| WHAT IS NEEDED |
Repeat the data exactly. Pictures stay out.
[AVAILABLE DATA Boundary: Start]
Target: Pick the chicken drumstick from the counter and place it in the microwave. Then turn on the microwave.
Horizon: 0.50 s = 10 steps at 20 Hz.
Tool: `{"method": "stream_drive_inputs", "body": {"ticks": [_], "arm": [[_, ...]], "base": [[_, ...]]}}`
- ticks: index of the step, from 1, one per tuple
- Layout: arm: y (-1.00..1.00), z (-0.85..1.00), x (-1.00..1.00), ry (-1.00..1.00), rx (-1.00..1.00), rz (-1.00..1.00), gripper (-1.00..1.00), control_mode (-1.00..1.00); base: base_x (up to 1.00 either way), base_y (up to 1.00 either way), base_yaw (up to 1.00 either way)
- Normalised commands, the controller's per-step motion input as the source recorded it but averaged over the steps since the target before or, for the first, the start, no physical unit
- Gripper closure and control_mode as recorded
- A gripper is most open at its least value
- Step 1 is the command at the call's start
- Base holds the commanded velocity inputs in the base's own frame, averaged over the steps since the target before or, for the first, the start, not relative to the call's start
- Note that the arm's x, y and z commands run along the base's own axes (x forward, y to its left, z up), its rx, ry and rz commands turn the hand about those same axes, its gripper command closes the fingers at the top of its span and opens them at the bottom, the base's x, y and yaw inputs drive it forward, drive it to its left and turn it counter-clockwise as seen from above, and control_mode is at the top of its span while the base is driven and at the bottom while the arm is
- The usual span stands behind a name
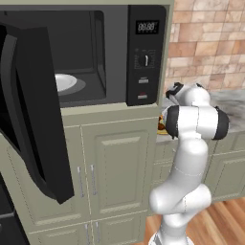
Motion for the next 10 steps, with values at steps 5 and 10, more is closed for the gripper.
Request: {"method": "stream_drive_inputs", "body": {"ticks": [5,10], "arm": [[0.0,-0.18,0.14,0.0,-0.01,0.05,-1.0,-1.0],[0.0,-0.15,0.17,0.0,-0.01,0.05,-1.0,-1.0]], "base": [[0.0,0.0,0.0],[0.0,0.0,0.0]]}}
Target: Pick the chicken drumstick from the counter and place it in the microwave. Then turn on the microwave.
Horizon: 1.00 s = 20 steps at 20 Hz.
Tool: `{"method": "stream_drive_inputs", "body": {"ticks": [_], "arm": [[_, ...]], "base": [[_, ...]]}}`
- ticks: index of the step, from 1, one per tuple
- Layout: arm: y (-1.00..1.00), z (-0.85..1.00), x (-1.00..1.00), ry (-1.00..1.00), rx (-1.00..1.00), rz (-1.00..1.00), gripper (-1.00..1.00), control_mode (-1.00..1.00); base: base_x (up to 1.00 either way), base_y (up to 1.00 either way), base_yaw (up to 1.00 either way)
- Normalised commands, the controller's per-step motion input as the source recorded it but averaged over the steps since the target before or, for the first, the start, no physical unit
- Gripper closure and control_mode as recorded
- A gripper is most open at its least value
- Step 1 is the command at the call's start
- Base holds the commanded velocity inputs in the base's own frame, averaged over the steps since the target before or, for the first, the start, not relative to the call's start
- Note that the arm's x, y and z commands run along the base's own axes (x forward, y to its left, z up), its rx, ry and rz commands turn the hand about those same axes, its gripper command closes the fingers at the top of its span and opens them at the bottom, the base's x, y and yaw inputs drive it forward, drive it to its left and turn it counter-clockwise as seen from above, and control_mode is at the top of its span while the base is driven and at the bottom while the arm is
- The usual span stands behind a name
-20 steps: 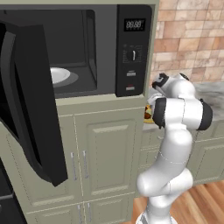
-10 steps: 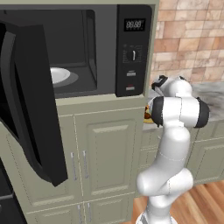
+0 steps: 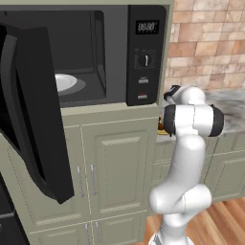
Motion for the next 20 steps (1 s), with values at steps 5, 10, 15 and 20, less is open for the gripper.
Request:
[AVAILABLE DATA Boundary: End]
| RESULT OF THE EXERCISE |
Target: Pick the chicken drumstick from the counter and place it in the microwave. Then turn on the microwave.
Horizon: 0.50 s = 10 steps at 20 Hz.
Tool: `{"method": "stream_drive_inputs", "body": {"ticks": [_], "arm": [[_, ...]], "base": [[_, ...]]}}`
- ticks: index of the step, from 1, one per tuple
- Layout: arm: y (-1.00..1.00), z (-0.85..1.00), x (-1.00..1.00), ry (-1.00..1.00), rx (-1.00..1.00), rz (-1.00..1.00), gripper (-1.00..1.00), control_mode (-1.00..1.00); base: base_x (up to 1.00 either way), base_y (up to 1.00 either way), base_yaw (up to 1.00 either way)
- Normalised commands, the controller's per-step motion input as the source recorded it but averaged over the steps since the target before or, for the first, the start, no physical unit
- Gripper closure and control_mode as recorded
- A gripper is most open at its least value
- Step 1 is the command at the call's start
- Base holds the commanded velocity inputs in the base's own frame, averaged over the steps since the target before or, for the first, the start, not relative to the call's start
- Note that the arm's x, y and z commands run along the base's own axes (x forward, y to its left, z up), its rx, ry and rz commands turn the hand about those same axes, its gripper command closes the fingers at the top of its span and opens them at the bottom, the base's x, y and yaw inputs drive it forward, drive it to its left and turn it counter-clockwise as seen from above, and control_mode is at the top of its span while the base is driven and at the bottom while the arm is
- The usual span stands behind a name
Motion for the next 10 steps, with values at steps 5 and 10, more is closed for the gripper.
Request: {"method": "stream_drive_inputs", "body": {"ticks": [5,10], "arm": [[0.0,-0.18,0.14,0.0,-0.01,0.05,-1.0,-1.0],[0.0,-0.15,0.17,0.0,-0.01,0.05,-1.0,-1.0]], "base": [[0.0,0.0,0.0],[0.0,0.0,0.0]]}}
Target: Pick the chicken drumstick from the counter and place it in the microwave. Then turn on the microwave.
Horizon: 1.00 s = 20 steps at 20 Hz.
Tool: `{"method": "stream_drive_inputs", "body": {"ticks": [_], "arm": [[_, ...]], "base": [[_, ...]]}}`
- ticks: index of the step, from 1, one per tuple
- Layout: arm: y (-1.00..1.00), z (-0.85..1.00), x (-1.00..1.00), ry (-1.00..1.00), rx (-1.00..1.00), rz (-1.00..1.00), gripper (-1.00..1.00), control_mode (-1.00..1.00); base: base_x (up to 1.00 either way), base_y (up to 1.00 either way), base_yaw (up to 1.00 either way)
- Normalised commands, the controller's per-step motion input as the source recorded it but averaged over the steps since the target before or, for the first, the start, no physical unit
- Gripper closure and control_mode as recorded
- A gripper is most open at its least value
- Step 1 is the command at the call's start
- Base holds the commanded velocity inputs in the base's own frame, averaged over the steps since the target before or, for the first, the start, not relative to the call's start
- Note that the arm's x, y and z commands run along the base's own axes (x forward, y to its left, z up), its rx, ry and rz commands turn the hand about those same axes, its gripper command closes the fingers at the top of its span and opens them at the bottom, the base's x, y and yaw inputs drive it forward, drive it to its left and turn it counter-clockwise as seen from above, and control_mode is at the top of its span while the base is driven and at the bottom while the arm is
- The usual span stands behind a name
-20 steps: 
-10 steps: 
+0 steps: 
Motion for the next 20 steps (1 s), with values at steps 5, 10, 15 and 20, less is open for the gripper.
Request:

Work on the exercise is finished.